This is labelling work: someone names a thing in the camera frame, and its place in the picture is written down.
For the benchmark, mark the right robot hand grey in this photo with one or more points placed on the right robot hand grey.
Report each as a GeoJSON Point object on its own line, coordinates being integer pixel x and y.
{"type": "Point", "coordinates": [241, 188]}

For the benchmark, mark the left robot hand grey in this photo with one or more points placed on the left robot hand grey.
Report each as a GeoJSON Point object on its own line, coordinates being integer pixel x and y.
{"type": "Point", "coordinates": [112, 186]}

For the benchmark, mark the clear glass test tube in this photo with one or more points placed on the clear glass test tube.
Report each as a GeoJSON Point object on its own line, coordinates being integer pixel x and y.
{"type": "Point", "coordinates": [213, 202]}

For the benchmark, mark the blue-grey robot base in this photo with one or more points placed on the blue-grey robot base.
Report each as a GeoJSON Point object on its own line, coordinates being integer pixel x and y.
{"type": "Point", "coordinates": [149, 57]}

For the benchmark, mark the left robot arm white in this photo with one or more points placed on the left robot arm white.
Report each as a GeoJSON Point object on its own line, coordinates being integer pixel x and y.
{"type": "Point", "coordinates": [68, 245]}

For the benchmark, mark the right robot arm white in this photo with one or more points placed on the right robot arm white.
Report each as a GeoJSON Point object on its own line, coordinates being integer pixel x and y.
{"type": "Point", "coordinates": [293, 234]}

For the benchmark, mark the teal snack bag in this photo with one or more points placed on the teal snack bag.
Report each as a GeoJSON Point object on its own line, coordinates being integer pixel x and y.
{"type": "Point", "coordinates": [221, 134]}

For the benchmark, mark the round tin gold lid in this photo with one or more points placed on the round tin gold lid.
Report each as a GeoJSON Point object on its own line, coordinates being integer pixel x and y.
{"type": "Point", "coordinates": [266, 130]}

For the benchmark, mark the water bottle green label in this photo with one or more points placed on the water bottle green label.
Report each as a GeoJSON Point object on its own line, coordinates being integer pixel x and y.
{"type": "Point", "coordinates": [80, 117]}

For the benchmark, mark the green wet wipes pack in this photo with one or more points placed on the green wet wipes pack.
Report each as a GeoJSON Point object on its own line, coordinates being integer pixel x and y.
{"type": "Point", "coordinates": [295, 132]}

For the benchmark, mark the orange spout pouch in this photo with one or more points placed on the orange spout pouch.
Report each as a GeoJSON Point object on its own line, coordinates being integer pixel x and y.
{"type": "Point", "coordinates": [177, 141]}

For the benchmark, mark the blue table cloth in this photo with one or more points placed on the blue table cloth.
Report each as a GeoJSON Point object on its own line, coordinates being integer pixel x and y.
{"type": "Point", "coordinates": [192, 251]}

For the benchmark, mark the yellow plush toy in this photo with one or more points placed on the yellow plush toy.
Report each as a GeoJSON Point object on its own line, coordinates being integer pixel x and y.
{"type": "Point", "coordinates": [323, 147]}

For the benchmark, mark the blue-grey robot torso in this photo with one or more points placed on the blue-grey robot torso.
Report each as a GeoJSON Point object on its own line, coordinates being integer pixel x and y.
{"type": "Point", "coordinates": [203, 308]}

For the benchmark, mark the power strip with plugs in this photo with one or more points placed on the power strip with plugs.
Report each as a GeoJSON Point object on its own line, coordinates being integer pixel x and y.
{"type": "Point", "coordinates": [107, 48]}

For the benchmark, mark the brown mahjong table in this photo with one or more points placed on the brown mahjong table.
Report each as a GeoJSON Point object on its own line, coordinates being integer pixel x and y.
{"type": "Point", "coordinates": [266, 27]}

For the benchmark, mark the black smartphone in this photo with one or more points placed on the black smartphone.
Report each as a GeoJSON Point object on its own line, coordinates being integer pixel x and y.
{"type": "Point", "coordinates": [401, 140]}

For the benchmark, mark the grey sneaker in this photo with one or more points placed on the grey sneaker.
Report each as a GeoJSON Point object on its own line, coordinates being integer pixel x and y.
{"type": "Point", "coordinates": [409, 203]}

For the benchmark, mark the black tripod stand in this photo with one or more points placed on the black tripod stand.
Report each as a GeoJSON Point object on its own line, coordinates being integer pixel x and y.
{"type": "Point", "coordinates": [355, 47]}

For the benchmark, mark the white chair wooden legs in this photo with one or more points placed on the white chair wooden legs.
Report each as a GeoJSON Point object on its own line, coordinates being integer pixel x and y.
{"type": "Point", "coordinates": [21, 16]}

=======

_Work item_
Copy, from the data above, every line where the word "hand" appears.

_Answer to this exercise_
For the benchmark, mark the right robot hand grey in this photo with one or more points placed on the right robot hand grey.
For the benchmark, mark the left robot hand grey in this photo with one or more points placed on the left robot hand grey.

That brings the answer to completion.